Activity: Wherever the word "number" appears in a line of the records, copy that line.

[Items listed in a dataset]
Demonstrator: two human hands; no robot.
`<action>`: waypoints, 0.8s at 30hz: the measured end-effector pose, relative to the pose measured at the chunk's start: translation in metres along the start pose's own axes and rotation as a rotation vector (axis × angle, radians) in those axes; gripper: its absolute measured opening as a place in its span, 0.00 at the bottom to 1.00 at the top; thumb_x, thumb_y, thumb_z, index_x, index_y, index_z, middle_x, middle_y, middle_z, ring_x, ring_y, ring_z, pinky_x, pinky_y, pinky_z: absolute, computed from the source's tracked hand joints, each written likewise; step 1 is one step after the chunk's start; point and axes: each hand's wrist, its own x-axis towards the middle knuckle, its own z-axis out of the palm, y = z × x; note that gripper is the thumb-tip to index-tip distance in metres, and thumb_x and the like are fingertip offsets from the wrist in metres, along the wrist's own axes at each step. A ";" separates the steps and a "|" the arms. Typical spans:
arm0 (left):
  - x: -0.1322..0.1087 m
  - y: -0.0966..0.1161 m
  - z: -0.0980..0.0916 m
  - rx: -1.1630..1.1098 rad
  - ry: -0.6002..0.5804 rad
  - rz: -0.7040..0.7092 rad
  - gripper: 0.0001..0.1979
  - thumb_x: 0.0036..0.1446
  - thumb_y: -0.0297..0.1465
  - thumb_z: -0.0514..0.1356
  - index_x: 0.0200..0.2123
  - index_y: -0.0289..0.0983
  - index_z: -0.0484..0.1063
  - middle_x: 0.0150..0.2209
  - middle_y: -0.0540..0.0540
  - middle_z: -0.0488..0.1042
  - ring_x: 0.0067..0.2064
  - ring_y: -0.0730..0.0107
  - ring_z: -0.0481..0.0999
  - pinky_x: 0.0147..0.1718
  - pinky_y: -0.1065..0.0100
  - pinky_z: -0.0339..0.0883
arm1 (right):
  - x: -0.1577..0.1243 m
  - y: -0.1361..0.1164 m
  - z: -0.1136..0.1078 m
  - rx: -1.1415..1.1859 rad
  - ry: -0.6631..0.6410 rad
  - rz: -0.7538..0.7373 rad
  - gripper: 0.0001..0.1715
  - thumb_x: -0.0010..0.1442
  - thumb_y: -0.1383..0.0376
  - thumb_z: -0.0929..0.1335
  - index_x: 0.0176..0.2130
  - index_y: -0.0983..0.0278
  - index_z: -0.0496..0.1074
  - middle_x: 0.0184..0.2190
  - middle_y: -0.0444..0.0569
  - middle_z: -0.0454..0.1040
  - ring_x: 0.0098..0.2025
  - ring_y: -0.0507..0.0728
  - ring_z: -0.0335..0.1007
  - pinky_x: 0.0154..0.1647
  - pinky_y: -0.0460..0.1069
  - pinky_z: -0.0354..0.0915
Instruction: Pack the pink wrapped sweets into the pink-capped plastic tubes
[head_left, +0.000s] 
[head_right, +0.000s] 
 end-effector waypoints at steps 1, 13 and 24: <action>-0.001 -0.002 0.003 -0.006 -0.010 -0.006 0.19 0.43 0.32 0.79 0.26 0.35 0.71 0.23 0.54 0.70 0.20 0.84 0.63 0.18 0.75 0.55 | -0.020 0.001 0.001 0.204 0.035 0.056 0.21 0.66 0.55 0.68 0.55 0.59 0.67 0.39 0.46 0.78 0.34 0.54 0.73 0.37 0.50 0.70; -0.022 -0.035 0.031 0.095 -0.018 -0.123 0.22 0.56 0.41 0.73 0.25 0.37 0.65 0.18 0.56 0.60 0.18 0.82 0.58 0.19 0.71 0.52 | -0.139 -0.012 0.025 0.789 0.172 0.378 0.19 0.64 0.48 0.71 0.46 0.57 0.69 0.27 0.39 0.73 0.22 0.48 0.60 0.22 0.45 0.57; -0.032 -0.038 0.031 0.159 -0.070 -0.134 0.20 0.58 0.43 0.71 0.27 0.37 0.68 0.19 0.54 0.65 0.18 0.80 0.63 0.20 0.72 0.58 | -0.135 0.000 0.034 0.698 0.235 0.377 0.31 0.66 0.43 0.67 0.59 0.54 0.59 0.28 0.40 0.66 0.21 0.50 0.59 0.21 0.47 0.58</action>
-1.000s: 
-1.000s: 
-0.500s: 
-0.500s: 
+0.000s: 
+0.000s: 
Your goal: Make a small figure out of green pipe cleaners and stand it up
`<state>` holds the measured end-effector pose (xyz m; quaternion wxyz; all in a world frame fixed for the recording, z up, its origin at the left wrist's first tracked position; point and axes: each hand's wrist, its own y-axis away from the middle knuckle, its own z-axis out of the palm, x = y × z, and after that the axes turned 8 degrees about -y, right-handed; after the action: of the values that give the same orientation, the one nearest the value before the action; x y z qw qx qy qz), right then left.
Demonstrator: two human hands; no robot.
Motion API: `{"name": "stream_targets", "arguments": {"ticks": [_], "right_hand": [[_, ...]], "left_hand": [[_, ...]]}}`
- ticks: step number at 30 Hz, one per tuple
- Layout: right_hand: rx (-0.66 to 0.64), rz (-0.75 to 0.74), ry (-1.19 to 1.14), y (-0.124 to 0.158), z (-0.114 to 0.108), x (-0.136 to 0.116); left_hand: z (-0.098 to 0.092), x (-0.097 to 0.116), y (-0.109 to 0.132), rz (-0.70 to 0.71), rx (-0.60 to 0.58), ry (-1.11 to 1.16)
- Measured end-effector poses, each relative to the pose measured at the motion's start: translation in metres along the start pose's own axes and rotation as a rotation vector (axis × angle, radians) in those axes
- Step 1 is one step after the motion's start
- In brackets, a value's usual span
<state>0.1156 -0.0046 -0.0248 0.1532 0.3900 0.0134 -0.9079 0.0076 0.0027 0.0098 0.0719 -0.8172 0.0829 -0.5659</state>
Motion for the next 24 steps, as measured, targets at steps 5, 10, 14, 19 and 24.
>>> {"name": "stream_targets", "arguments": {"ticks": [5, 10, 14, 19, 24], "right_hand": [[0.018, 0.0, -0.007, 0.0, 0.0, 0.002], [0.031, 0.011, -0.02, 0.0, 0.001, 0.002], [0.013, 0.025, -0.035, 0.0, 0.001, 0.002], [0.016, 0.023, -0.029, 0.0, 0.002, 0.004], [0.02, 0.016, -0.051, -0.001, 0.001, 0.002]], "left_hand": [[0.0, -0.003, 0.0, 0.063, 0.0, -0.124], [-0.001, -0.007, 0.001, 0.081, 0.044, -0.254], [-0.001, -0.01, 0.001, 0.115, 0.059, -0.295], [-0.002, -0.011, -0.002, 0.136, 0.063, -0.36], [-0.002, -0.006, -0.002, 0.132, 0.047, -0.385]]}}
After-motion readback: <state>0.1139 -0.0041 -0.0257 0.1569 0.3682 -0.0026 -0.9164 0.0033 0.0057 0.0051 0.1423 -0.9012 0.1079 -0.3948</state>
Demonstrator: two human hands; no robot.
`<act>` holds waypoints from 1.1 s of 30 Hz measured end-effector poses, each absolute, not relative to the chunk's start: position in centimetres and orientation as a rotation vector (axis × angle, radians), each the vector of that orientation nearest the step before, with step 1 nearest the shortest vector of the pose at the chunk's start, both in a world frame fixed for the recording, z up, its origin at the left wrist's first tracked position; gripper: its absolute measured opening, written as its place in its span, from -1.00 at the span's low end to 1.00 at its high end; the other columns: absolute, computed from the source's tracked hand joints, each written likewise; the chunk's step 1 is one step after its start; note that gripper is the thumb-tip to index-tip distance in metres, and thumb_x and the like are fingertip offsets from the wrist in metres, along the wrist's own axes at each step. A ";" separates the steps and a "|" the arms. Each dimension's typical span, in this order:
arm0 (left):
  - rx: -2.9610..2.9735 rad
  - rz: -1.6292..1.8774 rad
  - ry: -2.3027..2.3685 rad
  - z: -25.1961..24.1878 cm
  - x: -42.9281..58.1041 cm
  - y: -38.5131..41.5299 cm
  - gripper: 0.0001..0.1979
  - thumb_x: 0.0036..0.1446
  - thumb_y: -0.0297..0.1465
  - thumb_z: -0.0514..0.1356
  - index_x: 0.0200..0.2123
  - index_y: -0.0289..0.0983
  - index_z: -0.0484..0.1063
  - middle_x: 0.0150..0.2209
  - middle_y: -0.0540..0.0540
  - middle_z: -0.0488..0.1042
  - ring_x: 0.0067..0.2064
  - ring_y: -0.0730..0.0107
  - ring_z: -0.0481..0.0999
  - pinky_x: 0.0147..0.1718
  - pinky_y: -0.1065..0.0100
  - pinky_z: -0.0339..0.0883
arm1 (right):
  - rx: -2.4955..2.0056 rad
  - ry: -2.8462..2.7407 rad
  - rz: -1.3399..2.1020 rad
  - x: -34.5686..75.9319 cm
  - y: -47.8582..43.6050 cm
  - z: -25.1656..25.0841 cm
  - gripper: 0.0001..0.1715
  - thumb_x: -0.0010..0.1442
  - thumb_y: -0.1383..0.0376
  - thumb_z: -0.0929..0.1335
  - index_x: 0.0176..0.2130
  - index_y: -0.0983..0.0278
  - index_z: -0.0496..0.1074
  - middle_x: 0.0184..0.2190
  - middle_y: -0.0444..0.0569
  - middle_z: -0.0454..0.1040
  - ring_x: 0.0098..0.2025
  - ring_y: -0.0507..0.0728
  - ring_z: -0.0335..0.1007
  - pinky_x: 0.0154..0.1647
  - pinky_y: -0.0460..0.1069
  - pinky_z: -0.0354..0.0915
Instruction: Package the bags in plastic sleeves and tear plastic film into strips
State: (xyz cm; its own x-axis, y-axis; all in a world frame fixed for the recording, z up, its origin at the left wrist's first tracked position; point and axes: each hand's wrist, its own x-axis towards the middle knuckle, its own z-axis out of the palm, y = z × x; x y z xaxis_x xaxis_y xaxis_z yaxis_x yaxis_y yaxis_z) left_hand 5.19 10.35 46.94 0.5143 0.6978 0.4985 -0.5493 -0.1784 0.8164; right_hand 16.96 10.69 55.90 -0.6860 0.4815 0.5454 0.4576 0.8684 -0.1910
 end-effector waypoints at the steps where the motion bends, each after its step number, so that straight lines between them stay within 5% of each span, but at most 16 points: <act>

Exercise output:
- ticks: step number at 30 Hz, one per tuple
 end-effector waypoints at the steps where the motion bends, each after its step number, so that straight lines between them stay within 5% of each span, but at most 16 points: <act>

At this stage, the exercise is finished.